IPA has many advantages when used in various departments within an enterprise. Jones said CJ&CO uses IPA to automate and optimize various aspects of its customer service process. “The results have been amazing. Our overall experience with IPA has been positive, but not without challenges,” said Jones. It is not a replacement for human agents. Jones said there is always a need to combine that with human expertise to create hybrid models that leverage the strengths of both.
Jim Reis, Vice President of Technology for Capital Group, one of the world’s largest investment management organizations, leads the company’s process integration and smart automation practices globally. His team uses Intelligent Automation his solutions such as Intelligent Document Processing (IDP). It combines native AI and automation to quickly and accurately extract data from business documents and highly manual processes to automate strategic customer programs and investment management areas of the company. As a result, Capital Group was able to modernize its core systems and unify processes, data and client experience. Ultimately, this freed up employees to focus on more strategic work, improved the customer onboarding lifecycle experience, and reduced costs.
Challenges of IPA
Although IPA has many advantages, there are also some challenges associated with its implementation and use, chief among them data privacy and security. IPA communicates sensitive data across various channels, platforms, and systems, potentially exposing your data to security risks. Additionally, to be truly effective, IPA must be integrated with other systems and applications, which can be technically complex, time consuming, and require significant changes to legacy systems. .
Finally, the IPA system cannot perfectly replicate the human elements of intuition, empathy, creativity, and complex decision-making based on ambiguous or incomplete information. So there are processes that are better suited to humans. “IPA proved unsuitable for handling complex customer inquiries that required human empathy and judgment,” says Jones. “These inquiries may include resolving complaints, providing feedback, or offering advice. IPA may not be able to understand the customer’s situation or feelings and provide an appropriate or satisfactory solution.” Jones said he prefers to escalate investigations to human agents who can respond with more care and skill in such cases.

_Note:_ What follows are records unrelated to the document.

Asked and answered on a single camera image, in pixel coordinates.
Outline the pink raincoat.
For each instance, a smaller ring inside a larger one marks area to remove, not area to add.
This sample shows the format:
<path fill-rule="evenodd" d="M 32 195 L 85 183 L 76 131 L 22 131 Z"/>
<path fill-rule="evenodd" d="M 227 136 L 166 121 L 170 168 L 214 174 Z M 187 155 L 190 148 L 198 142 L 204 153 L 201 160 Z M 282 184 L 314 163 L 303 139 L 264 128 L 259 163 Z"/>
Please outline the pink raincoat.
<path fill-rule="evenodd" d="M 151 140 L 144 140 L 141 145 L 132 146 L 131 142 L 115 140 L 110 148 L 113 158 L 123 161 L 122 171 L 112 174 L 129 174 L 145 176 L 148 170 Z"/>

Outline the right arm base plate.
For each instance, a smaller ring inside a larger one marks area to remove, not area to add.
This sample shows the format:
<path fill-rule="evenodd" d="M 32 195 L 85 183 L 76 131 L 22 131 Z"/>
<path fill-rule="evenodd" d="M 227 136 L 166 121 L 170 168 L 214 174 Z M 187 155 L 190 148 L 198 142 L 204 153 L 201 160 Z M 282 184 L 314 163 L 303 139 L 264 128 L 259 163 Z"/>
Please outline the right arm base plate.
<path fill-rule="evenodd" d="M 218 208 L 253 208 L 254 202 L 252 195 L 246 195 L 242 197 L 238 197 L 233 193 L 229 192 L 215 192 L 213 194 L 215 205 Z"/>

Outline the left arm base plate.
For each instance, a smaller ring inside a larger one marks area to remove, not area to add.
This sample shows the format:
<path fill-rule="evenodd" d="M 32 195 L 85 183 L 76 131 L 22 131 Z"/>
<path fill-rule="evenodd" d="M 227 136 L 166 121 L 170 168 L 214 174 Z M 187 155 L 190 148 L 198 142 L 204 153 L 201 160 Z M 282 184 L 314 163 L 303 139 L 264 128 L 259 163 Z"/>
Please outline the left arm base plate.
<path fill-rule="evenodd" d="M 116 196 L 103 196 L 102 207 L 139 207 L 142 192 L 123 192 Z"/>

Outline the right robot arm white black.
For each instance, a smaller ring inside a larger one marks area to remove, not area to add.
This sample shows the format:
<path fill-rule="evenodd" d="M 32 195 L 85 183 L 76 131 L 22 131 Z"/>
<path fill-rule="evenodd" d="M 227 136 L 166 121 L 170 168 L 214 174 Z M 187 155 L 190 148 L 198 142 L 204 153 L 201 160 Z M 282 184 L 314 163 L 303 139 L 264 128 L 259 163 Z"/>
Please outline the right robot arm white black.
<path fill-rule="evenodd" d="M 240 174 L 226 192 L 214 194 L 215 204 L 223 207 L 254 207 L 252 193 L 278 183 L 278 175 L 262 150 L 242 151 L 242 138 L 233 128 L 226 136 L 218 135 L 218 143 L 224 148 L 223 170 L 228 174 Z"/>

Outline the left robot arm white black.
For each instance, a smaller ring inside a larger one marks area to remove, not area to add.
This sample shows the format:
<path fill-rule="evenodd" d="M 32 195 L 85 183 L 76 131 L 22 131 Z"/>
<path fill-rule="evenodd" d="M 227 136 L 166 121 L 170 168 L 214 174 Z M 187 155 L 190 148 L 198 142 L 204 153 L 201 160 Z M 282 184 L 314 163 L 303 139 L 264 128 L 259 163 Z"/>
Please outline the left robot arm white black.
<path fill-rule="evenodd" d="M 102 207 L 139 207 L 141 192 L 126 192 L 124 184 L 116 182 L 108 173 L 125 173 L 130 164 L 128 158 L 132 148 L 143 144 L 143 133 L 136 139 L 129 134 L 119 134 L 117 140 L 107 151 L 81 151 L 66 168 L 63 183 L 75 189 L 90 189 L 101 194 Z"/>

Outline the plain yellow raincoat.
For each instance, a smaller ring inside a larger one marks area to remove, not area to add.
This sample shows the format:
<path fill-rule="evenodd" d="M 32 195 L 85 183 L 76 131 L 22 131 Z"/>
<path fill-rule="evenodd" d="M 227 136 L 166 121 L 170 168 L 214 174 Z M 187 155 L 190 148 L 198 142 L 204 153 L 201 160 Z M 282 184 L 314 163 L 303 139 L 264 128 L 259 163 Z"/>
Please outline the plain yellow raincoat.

Tasks requiring emotional intelligence are better handled by human agents because IPA cannot have human emotions. “For example, one specific task that we found the IPA to be unsuitable for was creating and designing online campaigns for clients. It cannot be replicated or replaced by IPA, we need a human agent who understands the client’s goals, target audience, brand identity and comes up with original and compelling ideas and concepts for the campaign.” said Jones.
Final thoughts on IPAs
IPA represents a paradigm shift in how companies operate and serve their customers. We offer potential solutions for increased efficiency, reduced costs and improved customer service. That said, IPA works best as a complementary tool that complements rather than replaces human expertise. By integrating IPA with the human element, brands can deliver superior, personalized customer experiences.